Petition focuses on BMH
Almost 30 years ago, Nancy Jane Osterling began a petition campaign decrying the actions of the Butler Memorial Hospital board of directors.
Two weeks ago, she started another.
Osterling's current petition calls for two actions by the hospital's board of directors. One is to reinstate a group known as the hospital association, and the other is to accept Vernon Wise's offer of $50,000 to pay an architectural firm to design a renovation of the current hospital. Wise is the publisher of the Butler Eagle.
Hospital board and administration members plan to build a new hospital at a new site for $155 million.
Osterling, 74, said Monday she has always been interested in helping the Butler County community. Most people know her for the eight consecutive terms - 32 years - she was elected to serve as county jury commissioner.
In the mid-1970s, the hospital was one of the areas in which Osterling concentrated her efforts.
At that time, county residents could vote on who served as a hospital director. This power came through the hospital association, which residents could join for $10 per year.
There were association meetings and hospital issues discussed.
One of the issues to arise in the middle of the 1970s was the way BMH's directors were spending the hospital's money.
"There were other issues with the board, but I just can't remember now what they were," said Osterling of Summit Township.
The first action association members took was to increase their numbers. Members were allowed to recruit one resident to the association per year and Osterling said that's what almost the entire group did, nearly doubling the membership in a few months.
"Then we had a meeting at the courthouse. I had reserved a room for 37 people, but in the end we had several hundred that spilled into the hallway," she said.
That's when the petition drive began with the signers asking association members to vote out the hospital board members. Osterling said they collected about 20,000 signatures.
"We voted all of (the board members) out, except one," she said.
Now 30 years later, Osterling a few months ago began fielding calls from residents who remembered her work in the 1970s.
"They started calling asking me what we can do to make the hospital give more information about the building plans. Or their children are calling asking for my help," she said.
Osterling said people just don't know what the hospital has planned for the new facility, and they don't understand how the hospital will pay for a new facility.
"I don't believe that the current board members have explored all their options.
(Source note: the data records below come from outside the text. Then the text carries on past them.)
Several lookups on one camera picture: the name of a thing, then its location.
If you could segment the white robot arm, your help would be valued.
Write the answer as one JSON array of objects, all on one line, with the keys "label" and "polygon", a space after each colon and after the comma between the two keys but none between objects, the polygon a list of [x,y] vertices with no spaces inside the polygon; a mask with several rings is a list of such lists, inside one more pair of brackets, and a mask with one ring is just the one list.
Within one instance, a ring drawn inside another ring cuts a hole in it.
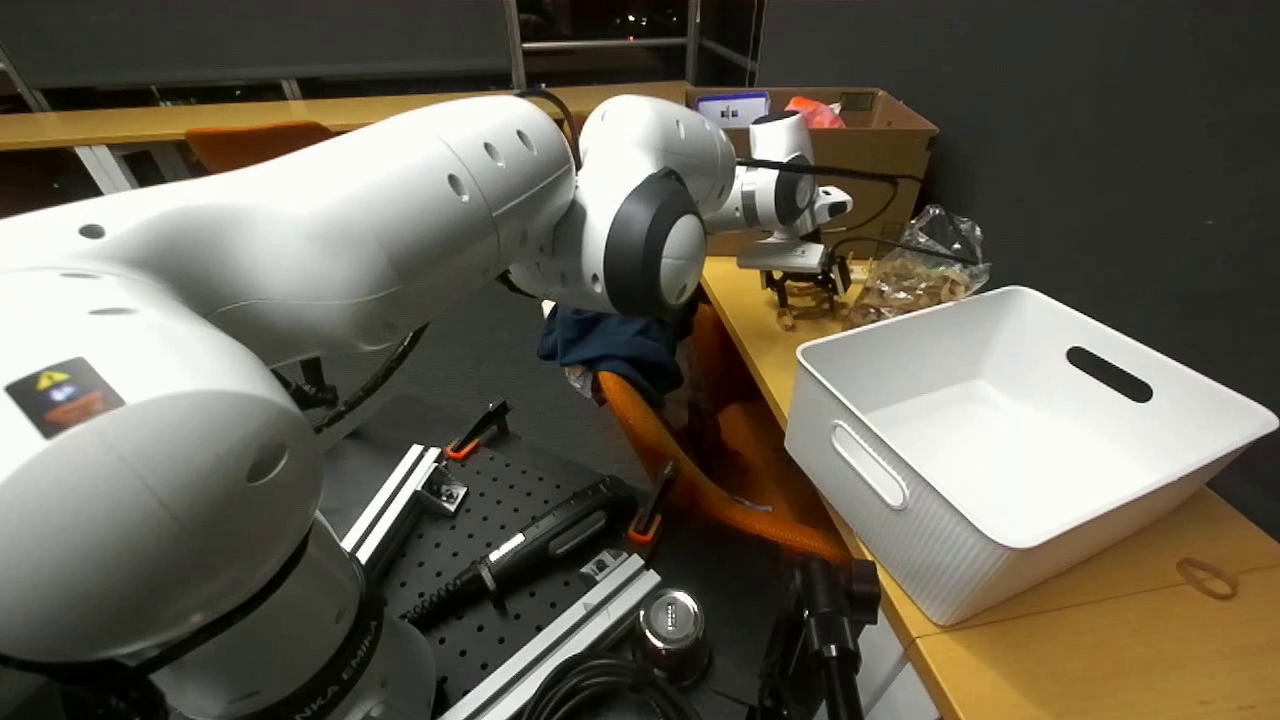
[{"label": "white robot arm", "polygon": [[707,115],[522,96],[0,220],[0,660],[136,720],[430,720],[432,649],[321,513],[293,359],[508,279],[662,315],[744,226]]}]

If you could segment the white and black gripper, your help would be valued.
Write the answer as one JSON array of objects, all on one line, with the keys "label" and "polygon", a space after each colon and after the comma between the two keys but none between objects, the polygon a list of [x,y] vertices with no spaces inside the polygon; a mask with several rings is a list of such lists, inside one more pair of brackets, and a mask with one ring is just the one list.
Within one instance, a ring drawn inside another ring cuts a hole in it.
[{"label": "white and black gripper", "polygon": [[852,213],[852,197],[836,186],[786,191],[761,209],[764,241],[747,243],[737,266],[752,270],[775,298],[792,279],[814,279],[836,298],[850,286],[843,266],[829,252],[824,229]]}]
They need to look at the renovation of the current hospital before they saddle our grandchildren with a debt we don't know that we can pay," Osterling explained.
She has been giving the petitions to friends and neighbors to sign.
The petitions now in circulation will be sent to state Attorney General Tom Corbett "as soon as we can," she said. "United we stand in Butler County, and we must stand together now to get the answers we need and to make sure we have the hospital this community needs."